With Friday night deadline, funding fight shifts to Senate

President Donald Trump's call for action on extra money to build a wall along the Mexican border could run aground in the U.S. Senate on Friday, as lawmakers on Capitol Hill were girding for a possible weekend session and the chance of a partial government shutdown, if the Congress and the White House can't come to an agreement on a temporary funding bill for part of the federal government.

"I've made my position very clear," the President said as he signed a major farm policy bill on Thursday. "Any measure that funds the government must include border security. It has to. Not for political purposes but for our country, for the safety of our community."

But with no chance that the House-passed bill can garner 60 votes in the Senate, the two sides could face gridlock - and then a countdown to a partial government shutdown later on Friday night, which would impact about a quarter of the federal government, and an estimated 800,000 federal employees.

"Everyone knows it can't pass the Senate," said Senate Democratic Leader Charles Schumer of the President's border wall money. "The Trump temper tantrum may produce a government shutdown, it will not get him his wall."

The victory in the House on Friday only came about after the President made clear he would block a seven week spending plan for about one quarter of the government - because it did nothing about border security spending.

GOP leaders - who didn't think they could get a majority of votes for the border wall - sweetened the bill by adding almost $8 billion in disaster relief money, to help areas in the South hit by hurricanes, and places out West which have suffered from wildfires.

"This supplemental disaster funding is a down payment to get the hard working folks in my district back on their feet," said Rep. Neal Dunn (R-FL), whose district in the Panhandle of Florida was ravaged by Hurricane Michael.

"Congress should stay here until we get this done," said Rep. Buddy Carter (R-GA), who made the case for disaster aid to blueberry, peach, and other agricultural producers in his state. "We need border security and we cannot kick the can on disaster funding."

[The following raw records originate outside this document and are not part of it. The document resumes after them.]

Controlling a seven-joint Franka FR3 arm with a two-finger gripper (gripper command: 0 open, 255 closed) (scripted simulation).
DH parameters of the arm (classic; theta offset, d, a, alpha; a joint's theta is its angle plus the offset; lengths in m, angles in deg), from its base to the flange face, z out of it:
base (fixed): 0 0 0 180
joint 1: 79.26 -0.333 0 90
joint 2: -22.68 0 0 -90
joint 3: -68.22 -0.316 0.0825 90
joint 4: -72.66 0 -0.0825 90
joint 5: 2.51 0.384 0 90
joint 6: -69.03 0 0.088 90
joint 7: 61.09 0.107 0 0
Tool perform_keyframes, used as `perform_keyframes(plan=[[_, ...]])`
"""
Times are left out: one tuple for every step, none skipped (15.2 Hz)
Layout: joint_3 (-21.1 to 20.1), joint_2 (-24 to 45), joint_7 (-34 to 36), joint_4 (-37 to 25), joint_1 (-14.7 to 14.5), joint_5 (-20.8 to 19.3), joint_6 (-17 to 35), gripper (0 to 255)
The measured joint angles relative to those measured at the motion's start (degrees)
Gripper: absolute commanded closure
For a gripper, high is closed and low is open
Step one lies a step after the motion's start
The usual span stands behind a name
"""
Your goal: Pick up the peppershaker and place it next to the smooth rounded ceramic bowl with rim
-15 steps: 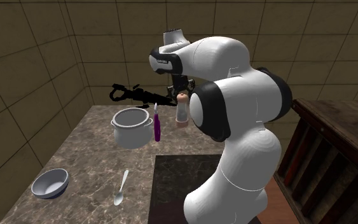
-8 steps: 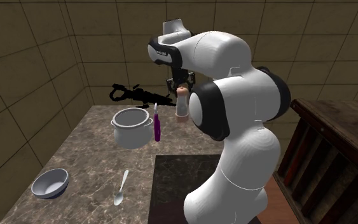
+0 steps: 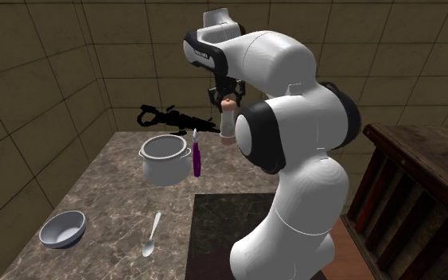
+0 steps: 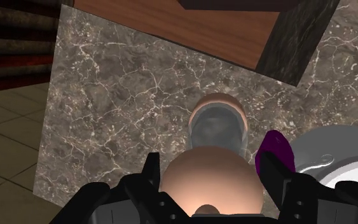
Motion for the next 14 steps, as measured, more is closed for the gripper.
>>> perform_keyframes(plan=[[-0.02,0.24,-0.10,-0.98,-0.01,0.00,-0.74,255],[-0.31,0.01,0.36,-1.05,-0.22,0.03,-1.13,255],[-0.88,-0.80,1.28,-0.40,-0.65,0.12,-1.45,255],[-1.56,-1.63,2.39,0.36,-1.15,0.22,-1.72,255],[-2.24,-2.19,3.53,0.88,-1.64,0.34,-1.94,255],[-3.08,-2.95,4.87,1.43,-2.22,0.53,-2.38,255],[-3.88,-3.53,6.18,2.03,-2.77,0.70,-2.56,255],[-4.64,-4.33,7.43,2.87,-3.30,0.92,-2.74,255],[-5.43,-5.17,8.69,3.65,-3.83,1.17,-3.01,255],[-6.29,-5.62,10.02,3.93,-4.38,1.39,-3.38,255],[-7.16,-5.65,11.36,3.80,-4.90,1.59,-3.75,255],[-7.92,-6.04,12.56,4.14,-5.38,1.83,-3.97,255],[-8.77,-6.23,13.86,4.16,-5.90,2.06,-4.33,255],[-9.70,-6.89,15.34,4.95,-6.50,2.41,-4.41,255]])
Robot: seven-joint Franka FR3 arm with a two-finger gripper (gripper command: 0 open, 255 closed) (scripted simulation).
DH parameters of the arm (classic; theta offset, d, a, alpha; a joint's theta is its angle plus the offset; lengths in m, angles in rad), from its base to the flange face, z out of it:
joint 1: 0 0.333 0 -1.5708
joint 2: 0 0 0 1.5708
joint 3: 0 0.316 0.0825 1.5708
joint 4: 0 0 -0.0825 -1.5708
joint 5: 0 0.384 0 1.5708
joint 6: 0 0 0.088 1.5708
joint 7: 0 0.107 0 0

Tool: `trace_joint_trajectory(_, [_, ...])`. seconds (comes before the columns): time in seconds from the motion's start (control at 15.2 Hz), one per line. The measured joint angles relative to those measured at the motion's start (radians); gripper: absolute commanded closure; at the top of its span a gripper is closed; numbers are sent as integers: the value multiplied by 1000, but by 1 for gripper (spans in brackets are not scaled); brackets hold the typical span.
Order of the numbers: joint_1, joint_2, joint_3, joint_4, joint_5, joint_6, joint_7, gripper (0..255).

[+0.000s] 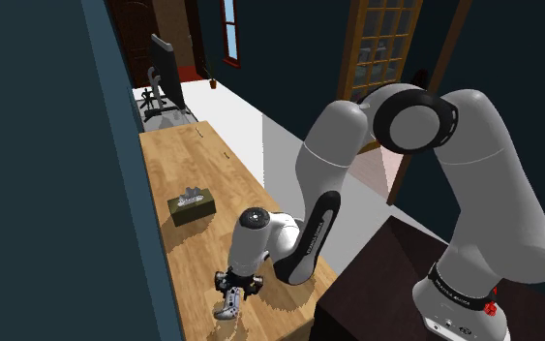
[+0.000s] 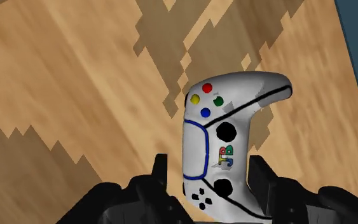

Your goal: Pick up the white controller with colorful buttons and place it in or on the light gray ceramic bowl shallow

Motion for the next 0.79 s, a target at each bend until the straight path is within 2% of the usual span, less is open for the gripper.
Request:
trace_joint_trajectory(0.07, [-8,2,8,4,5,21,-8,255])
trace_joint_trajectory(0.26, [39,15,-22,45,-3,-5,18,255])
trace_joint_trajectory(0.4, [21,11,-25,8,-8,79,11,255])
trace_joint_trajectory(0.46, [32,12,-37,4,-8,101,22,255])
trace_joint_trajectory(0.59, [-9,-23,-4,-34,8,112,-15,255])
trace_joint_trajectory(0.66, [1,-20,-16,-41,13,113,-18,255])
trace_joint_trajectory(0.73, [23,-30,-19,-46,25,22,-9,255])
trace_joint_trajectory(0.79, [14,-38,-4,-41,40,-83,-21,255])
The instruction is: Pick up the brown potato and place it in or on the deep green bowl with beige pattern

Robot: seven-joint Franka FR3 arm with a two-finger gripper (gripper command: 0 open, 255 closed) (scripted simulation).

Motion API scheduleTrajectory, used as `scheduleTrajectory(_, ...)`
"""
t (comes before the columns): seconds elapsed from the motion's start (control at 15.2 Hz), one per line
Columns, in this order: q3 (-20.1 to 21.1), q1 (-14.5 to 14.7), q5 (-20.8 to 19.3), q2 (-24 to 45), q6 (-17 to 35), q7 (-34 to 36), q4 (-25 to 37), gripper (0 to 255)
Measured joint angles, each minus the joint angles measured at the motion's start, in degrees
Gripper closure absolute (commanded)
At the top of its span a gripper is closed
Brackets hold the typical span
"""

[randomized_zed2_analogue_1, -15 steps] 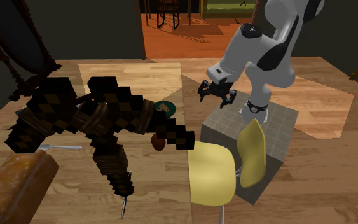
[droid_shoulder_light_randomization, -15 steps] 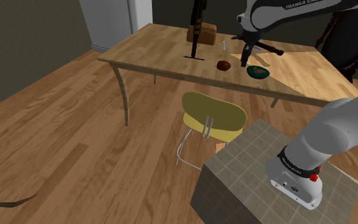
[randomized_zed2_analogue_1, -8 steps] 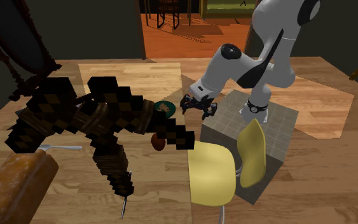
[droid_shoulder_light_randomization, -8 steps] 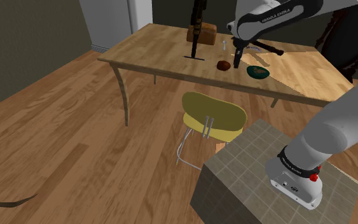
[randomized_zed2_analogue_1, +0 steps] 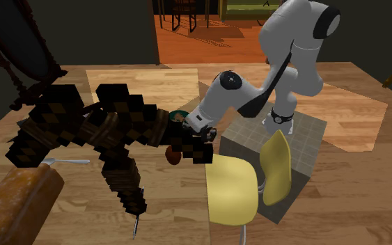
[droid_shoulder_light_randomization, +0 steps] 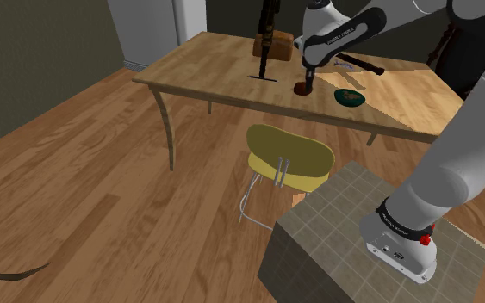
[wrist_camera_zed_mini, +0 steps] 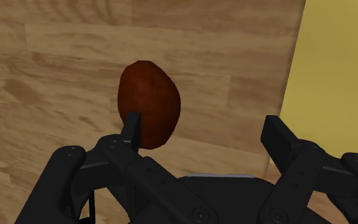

But Democrats made clear the $5.7 billion in funding for the wall and border security was a bridge too far.

"Democrats are for real border security solutions. Not for wasting billions of taxpayer dollars on an immoral, ineffective & expensive wall," said Speaker-Designate Rep. Nancy Pelosi (D-CA).

President Trump was scheduled to fly to Florida on Friday afternoon, to start a 16 day stay at his Mar-a-Lago retreat, but White House officials indicated that travel schedule could be delayed if the funding bill remains in limbo.